**About this exercise**
Lines holding the string "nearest" in the listing below are to be copied.

**Data**
--- --- ---

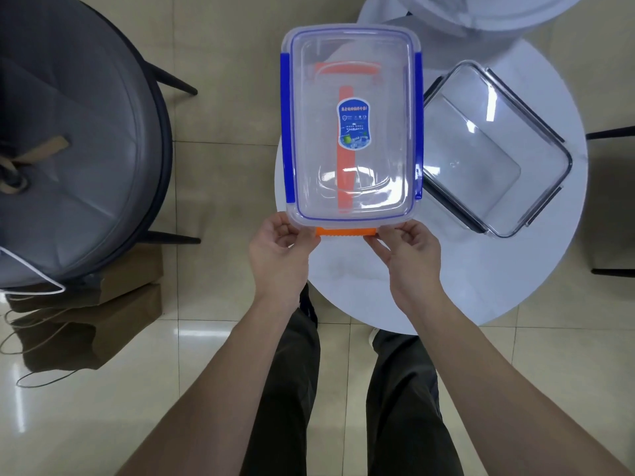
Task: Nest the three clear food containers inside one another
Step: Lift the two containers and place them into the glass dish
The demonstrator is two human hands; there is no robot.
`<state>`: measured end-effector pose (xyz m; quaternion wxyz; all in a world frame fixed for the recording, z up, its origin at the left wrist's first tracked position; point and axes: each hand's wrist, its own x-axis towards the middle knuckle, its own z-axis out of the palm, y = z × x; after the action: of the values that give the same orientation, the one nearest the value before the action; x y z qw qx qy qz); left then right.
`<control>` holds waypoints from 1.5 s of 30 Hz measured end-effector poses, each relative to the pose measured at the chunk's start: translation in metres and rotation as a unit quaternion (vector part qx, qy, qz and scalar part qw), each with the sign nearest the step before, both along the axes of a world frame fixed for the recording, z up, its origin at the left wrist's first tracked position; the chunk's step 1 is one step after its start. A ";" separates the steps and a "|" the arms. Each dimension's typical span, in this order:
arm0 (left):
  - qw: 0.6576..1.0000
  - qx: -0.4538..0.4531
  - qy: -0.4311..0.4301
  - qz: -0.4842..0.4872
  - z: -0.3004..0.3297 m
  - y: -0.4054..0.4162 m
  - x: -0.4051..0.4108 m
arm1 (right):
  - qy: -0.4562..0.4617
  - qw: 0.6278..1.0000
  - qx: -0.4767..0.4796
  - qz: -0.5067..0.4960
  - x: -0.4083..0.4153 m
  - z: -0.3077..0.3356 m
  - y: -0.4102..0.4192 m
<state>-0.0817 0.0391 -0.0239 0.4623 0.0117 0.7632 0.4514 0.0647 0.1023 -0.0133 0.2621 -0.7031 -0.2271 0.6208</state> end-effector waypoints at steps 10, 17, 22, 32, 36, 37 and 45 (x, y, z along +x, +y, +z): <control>1.000 -0.007 0.018 0.012 0.014 -0.012 -0.004 | 0.007 1.000 0.006 0.012 -0.008 0.017 -0.006; 0.999 0.020 0.035 0.011 0.043 -0.012 -0.006 | 0.022 0.999 0.023 0.008 -0.009 0.044 -0.005; 0.999 0.035 0.038 0.011 0.066 -0.009 -0.005 | 0.026 0.999 0.028 -0.003 -0.009 0.064 -0.003; 0.994 0.070 0.075 -0.024 0.100 0.005 0.012 | 0.061 0.996 0.052 -0.028 0.014 0.098 0.006; 0.994 0.084 0.065 -0.029 0.107 0.014 0.032 | 0.060 0.996 0.061 -0.038 0.034 0.110 0.011; 0.994 0.087 0.063 -0.033 0.108 0.018 0.040 | 0.058 0.996 0.063 -0.038 0.042 0.113 0.013; 0.994 0.097 0.031 -0.049 0.108 0.036 0.095 | 0.028 0.996 0.055 -0.068 0.098 0.117 0.021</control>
<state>0.0130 0.0753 0.0843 0.4563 0.1077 0.7283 0.4998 0.1623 0.1230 0.1036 0.3479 -0.6841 -0.2050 0.6074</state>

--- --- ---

**The completed task**
`<state>`: measured end-effector pose (xyz m; quaternion wxyz; all in a world frame fixed for the recording, z up, its origin at the left wrist's first tracked position; point and axes: each hand's wrist, its own x-axis towards the middle knuckle, its own z-axis out of the palm, y = z × x; after the action: of the values that give the same orientation, the one nearest the value before the action; x y z qw qx qy qz); left then right.
`<control>` holds waypoints from 1.5 s of 30 Hz measured end-effector poses, each relative to the pose measured at the chunk's start: translation in metres and rotation as a unit quaternion (vector part qx, qy, qz and scalar part qw), each with the sign nearest the step before, both along the axes of a world frame fixed for the recording, z up, its origin at the left wrist's first tracked position; the chunk's step 1 is one step after its start. A ";" separates the steps and a "|" the arms. Each dimension's typical span, in this order:

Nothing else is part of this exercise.